FDA orders 23andMe, backed by Google, to halt sales of DNA test service

Aside from whether or not medical tests should be under the FDA’s purview, what is the subtle distinction between ‘a medical test’ and a ‘a service that provides recommendations based on [genetic] markers for potential issues’? I’m pretty sure that’s exactly what a ‘test’ does, albeit possibly with a better warranty.

I am more open to the notion that cheap 'n cheerful non-FDA-approved first-line stuff has its uses, especially since it can be so very cheap, and I accept denial of the FDA, period, as a potentially cogent position (if not necessarily a good idea, given the glorious history of self-regulation); but I’d be wary of conflating dislike of the FDA or FDA approval with assertions that what 23andme is doing is not within the scope of the FDA’s regulatory role, whether you like it or not.
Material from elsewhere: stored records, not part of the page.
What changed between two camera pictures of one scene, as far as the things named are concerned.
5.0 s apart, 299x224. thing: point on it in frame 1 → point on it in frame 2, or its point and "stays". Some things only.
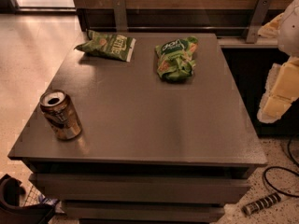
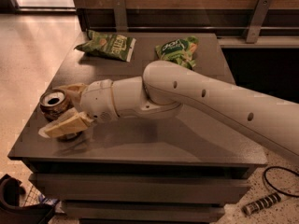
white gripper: [290, 32] → [97, 101]
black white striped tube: [259, 204] stays
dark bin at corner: [13, 198] stays
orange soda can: [61, 114] stays
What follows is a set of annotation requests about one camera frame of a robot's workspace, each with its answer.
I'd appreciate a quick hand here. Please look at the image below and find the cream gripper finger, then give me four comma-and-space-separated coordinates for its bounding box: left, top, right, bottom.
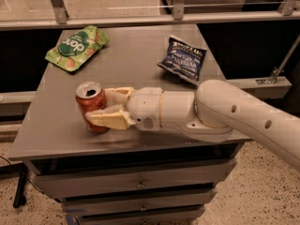
85, 104, 136, 129
105, 87, 135, 107

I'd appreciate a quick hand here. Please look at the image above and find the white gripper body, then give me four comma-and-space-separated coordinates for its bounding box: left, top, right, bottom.
127, 87, 163, 131

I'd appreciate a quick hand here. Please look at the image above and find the red coke can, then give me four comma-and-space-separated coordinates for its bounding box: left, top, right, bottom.
75, 82, 108, 134

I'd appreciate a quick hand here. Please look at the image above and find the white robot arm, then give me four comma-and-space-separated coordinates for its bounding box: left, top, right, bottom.
86, 80, 300, 171

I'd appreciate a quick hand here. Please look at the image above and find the blue chip bag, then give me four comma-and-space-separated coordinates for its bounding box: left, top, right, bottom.
157, 35, 207, 86

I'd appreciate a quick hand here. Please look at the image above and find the grey drawer cabinet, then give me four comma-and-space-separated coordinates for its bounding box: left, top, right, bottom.
7, 23, 258, 225

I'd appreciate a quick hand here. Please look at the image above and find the green snack bag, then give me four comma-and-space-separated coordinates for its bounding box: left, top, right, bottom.
45, 25, 109, 72

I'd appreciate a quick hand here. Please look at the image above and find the top grey drawer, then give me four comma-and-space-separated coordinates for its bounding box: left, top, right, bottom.
33, 158, 236, 198

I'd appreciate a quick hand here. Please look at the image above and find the grey drawer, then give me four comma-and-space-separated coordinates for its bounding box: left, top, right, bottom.
78, 205, 204, 225
33, 158, 236, 198
63, 186, 217, 216

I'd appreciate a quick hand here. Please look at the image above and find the middle grey drawer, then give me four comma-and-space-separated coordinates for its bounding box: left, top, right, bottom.
63, 186, 217, 216

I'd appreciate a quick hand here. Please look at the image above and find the bottom grey drawer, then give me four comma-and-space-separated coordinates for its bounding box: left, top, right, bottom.
78, 205, 204, 225

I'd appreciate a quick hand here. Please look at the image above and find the black stand leg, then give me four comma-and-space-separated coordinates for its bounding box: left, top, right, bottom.
13, 165, 28, 209
Dancing around the idea that a ‘service that provides recommendations based on markers for potential issues’ is not a ‘medical test’ and does not ‘diagnose anything’ is really edging up on the sophistry of distinction without difference.

If you think that it’s an illigitimate imposition to claim any authority over testing or diagnostics, or even over any aspect of medicine, you’ve got yourself a point to advance; but the distinction you are trying to draw there is spun of rather thin stuff.